» Assigned task
Work out the count of lines in the listing below that include "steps". Give that count alone.

» Data
# # # # #
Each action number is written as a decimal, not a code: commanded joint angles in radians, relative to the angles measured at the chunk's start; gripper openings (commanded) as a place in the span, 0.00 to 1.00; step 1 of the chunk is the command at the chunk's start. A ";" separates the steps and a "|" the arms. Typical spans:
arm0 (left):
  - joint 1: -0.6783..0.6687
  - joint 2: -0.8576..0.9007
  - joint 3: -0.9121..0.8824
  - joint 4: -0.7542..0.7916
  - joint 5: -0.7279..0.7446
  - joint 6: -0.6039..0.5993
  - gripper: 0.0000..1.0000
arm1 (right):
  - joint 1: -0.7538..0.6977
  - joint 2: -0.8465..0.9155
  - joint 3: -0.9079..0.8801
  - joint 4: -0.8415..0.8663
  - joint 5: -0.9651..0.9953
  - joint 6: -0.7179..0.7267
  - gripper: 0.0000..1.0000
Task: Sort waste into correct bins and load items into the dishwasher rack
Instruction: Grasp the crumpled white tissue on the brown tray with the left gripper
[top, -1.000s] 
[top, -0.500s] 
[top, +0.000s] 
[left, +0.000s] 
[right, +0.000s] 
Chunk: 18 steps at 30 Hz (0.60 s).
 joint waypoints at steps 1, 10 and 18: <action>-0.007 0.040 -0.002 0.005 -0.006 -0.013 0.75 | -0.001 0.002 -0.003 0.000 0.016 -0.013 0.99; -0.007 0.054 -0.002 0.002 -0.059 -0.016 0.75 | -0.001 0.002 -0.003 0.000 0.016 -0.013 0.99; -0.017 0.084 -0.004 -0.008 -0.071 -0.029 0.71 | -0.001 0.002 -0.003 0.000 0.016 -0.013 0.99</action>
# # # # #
» Task solution
3